--- Study material ---

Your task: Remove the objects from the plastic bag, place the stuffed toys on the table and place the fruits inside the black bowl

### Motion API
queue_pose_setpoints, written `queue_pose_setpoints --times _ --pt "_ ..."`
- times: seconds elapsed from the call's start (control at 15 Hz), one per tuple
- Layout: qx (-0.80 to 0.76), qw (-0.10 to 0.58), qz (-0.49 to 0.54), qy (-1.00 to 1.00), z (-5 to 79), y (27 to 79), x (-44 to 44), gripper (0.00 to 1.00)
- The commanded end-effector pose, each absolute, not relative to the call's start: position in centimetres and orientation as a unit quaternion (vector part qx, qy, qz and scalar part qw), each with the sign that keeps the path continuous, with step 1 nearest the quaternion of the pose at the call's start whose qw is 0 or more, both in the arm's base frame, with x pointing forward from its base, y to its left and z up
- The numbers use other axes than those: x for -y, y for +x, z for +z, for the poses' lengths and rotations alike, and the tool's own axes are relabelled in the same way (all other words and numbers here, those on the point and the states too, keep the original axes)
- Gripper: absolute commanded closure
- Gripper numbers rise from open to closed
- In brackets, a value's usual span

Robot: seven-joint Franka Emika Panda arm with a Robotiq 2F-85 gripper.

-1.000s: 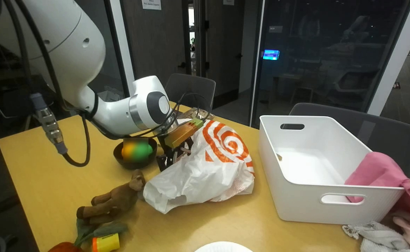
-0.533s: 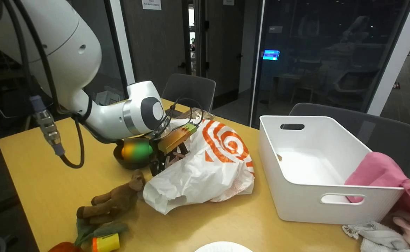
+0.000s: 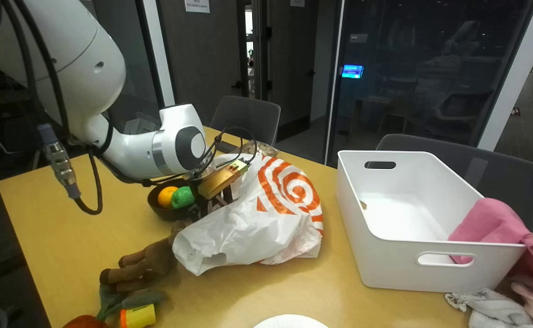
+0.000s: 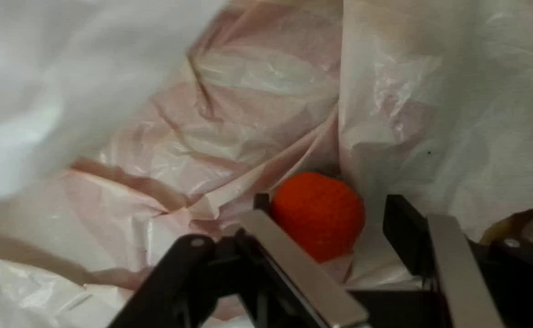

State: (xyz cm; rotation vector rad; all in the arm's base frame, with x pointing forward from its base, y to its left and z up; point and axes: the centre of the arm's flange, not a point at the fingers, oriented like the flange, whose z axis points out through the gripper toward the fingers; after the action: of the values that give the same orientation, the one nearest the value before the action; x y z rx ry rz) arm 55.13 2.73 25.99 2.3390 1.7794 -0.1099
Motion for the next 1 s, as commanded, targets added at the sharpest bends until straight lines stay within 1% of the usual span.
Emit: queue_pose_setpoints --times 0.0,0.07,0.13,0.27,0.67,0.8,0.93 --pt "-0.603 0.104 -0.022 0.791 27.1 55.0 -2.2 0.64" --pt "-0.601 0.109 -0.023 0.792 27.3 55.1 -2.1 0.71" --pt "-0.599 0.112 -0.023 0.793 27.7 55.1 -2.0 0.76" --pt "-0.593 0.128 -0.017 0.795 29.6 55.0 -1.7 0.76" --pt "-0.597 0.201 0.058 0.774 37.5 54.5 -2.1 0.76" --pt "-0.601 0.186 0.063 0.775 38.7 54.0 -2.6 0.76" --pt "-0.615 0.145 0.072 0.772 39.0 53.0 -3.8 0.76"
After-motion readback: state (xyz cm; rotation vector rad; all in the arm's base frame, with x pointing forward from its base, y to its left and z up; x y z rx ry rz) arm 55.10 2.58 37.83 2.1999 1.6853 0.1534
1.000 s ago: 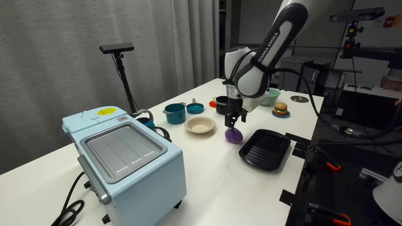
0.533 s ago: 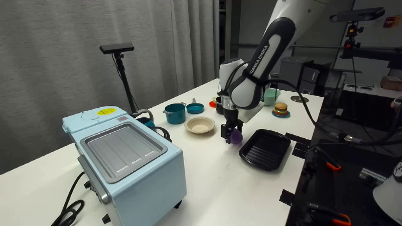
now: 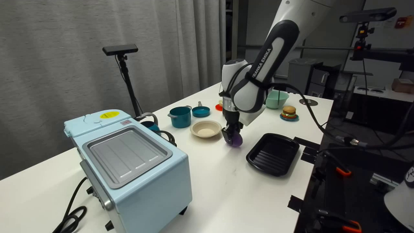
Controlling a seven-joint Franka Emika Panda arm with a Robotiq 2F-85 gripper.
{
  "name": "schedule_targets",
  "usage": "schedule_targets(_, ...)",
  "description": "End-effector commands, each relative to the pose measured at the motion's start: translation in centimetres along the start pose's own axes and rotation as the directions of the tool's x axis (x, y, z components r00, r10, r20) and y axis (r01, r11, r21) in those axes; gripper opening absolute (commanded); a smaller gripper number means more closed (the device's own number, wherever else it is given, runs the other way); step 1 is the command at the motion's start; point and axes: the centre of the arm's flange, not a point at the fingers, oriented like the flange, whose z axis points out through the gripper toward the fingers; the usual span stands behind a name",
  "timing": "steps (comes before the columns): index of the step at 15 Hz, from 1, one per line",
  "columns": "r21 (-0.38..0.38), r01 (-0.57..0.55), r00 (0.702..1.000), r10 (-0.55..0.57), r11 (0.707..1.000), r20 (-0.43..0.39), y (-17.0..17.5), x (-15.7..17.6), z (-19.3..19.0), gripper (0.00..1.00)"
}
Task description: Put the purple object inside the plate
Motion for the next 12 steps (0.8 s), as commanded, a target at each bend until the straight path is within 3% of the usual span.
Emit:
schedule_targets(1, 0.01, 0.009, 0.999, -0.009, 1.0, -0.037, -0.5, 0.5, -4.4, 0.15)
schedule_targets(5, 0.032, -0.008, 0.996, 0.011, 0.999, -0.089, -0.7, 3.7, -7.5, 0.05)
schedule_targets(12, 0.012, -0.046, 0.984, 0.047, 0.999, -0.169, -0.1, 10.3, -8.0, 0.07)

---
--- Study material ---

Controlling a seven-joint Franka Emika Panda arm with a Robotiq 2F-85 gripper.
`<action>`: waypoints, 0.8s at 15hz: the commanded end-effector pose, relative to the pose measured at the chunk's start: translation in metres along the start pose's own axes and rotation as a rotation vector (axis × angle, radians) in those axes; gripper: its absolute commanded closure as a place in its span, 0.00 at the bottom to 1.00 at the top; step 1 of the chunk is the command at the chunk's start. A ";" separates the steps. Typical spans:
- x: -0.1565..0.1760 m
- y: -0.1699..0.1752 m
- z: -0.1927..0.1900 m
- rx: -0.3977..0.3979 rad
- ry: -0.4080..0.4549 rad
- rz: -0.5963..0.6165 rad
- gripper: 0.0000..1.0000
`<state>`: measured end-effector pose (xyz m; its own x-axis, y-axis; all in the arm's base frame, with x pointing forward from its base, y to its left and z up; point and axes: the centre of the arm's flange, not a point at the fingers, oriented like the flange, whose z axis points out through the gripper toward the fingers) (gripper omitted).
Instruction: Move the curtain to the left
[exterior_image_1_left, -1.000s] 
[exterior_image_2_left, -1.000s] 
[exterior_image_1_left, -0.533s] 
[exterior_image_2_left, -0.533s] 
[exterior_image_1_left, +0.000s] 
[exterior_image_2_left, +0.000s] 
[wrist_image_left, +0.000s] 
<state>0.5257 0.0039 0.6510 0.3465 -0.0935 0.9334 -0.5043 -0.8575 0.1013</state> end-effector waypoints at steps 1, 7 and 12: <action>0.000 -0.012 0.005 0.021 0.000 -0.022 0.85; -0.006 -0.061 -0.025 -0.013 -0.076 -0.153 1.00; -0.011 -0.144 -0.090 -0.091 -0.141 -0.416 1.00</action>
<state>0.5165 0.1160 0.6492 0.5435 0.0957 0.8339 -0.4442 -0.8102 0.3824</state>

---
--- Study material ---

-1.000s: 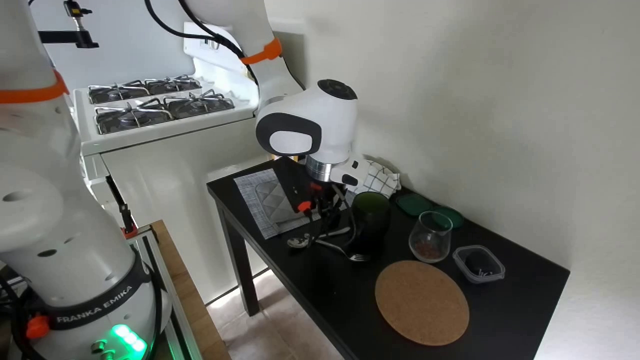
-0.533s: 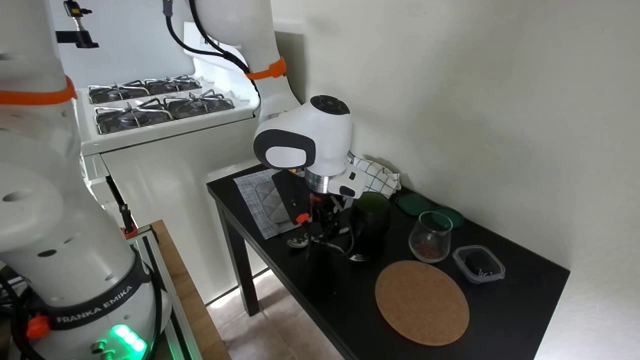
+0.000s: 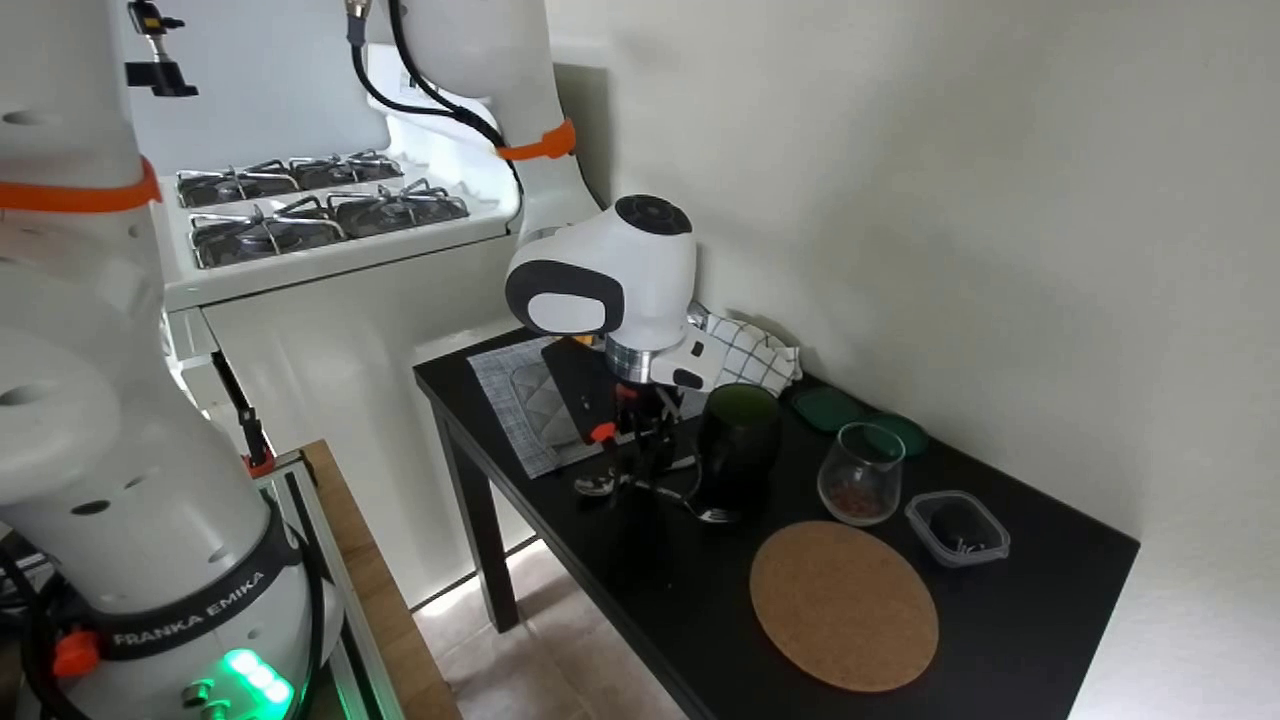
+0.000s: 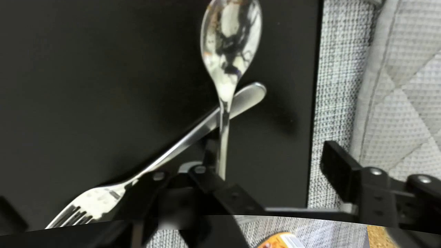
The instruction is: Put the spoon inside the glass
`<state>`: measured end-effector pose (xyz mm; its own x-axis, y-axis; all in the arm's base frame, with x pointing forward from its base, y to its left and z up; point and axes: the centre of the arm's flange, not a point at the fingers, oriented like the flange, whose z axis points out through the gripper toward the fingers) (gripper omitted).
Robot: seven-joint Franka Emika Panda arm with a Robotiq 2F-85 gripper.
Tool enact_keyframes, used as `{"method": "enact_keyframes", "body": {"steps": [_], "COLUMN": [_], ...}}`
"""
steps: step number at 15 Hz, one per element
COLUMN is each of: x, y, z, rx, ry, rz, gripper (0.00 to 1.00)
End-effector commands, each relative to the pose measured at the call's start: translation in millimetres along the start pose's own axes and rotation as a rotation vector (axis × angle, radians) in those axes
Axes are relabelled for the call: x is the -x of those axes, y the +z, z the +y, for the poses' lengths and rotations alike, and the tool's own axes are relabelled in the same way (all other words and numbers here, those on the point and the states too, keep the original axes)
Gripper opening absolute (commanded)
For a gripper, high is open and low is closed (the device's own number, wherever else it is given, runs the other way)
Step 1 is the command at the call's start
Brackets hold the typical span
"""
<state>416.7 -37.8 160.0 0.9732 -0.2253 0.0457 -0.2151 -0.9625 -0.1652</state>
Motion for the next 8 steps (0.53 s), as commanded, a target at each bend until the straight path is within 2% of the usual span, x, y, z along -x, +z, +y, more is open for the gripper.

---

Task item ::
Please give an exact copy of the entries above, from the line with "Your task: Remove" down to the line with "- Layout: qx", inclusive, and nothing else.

Response to this exercise ::
Your task: Remove the objects from the plastic bag, place the stuffed toys on the table and place the fruits inside the black bowl

### Motion API
queue_pose_setpoints, written `queue_pose_setpoints --times _ --pt "_ ..."`
- times: seconds elapsed from the call's start (control at 15 Hz), one per tuple
- Layout: qx (-0.80 to 0.76), qw (-0.10 to 0.58), qz (-0.49 to 0.54), qy (-1.00 to 1.00), z (-5 to 79), y (27 to 79), x (-44 to 44), gripper (0.00 to 1.00)

The response above is complete.